Loggie, however, lodged a special defence of self defence stating that she had first been hit by Nicola Ralton.
Giving evidence on Monday, witness Louise Clelland (19) said she had met friends Kerry Ann Ralton and Nicola Ralton in the Larkhall club around 9pm on the night of the incident.
She could not remember what she had been drinking or how much, but said she felt somewhere between sober and drunk.
An hour after her party arrived, Loggie appeared at the club with a friend.
Each group, who were sitting at different tables, spoke to one another, said Ms Clelland. However, Nicola Ralton, “kept drinking Gayle’s drink”.
Asked about the accused’s reaction by the fiscal depute Lisa Hilton, Ms Clelland said: “She didn’t react at all.”
Kerry Ann Ralton, however, told her sister not to guzzle Gayle Loggie’s drink.
Later on the witness learned from Kerry Ann Ralton that Nicola Ralton’s boyfriend had arrived to pick her up, but Nicola Ralton did not wish to go with him and “just kept dancing”.
Ms Clelland said Nicola Ralton threw a glass on the ground, but could not recall if it had smashed.
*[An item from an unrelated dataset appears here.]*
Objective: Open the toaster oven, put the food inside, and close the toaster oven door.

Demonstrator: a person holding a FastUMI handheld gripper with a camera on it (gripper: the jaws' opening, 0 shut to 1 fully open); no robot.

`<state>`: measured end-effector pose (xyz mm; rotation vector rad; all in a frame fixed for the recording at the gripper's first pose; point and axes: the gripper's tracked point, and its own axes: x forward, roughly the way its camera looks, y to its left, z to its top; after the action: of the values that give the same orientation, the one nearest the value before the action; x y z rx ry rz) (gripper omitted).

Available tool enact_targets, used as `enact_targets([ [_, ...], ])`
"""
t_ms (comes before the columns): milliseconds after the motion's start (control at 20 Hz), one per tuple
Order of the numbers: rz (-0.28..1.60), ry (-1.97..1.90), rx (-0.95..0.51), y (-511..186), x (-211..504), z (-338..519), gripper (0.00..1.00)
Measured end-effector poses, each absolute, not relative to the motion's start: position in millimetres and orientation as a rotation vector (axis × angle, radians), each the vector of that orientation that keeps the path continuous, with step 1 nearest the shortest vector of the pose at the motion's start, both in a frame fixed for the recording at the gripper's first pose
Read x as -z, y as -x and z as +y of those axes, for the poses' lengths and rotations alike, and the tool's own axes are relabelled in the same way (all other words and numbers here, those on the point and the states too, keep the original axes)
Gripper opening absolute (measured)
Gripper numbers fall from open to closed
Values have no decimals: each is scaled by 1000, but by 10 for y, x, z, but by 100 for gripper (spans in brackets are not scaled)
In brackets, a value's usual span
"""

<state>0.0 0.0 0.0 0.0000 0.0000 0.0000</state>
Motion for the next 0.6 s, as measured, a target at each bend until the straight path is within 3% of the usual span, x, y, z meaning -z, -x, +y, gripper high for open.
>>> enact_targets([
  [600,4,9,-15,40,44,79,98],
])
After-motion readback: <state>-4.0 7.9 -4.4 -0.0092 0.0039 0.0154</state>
After that, she said, Loggie picked up a glass and threw it, but she was not sure where.
At that point she said Nicola Ralton and Gayle Loggie began fighting and the bar staff had to separate them.
Cross-examined by Loggie’s solicitor Ian Scott, Ms Clelland was asked whom she considered to be to blame for the incident.
She replied: “It was Nicola who started it. That’s my point of view.”
Later that day the jury unanimously found Loggie guilty of a substantially-reduced charge which made no mention of “causing (the glass) to break on (Nicola Ralton’s) head all to her severe injury and permanent disfigurement”.
The prosecutor did not move for sentence, and Loggie was released from the dock.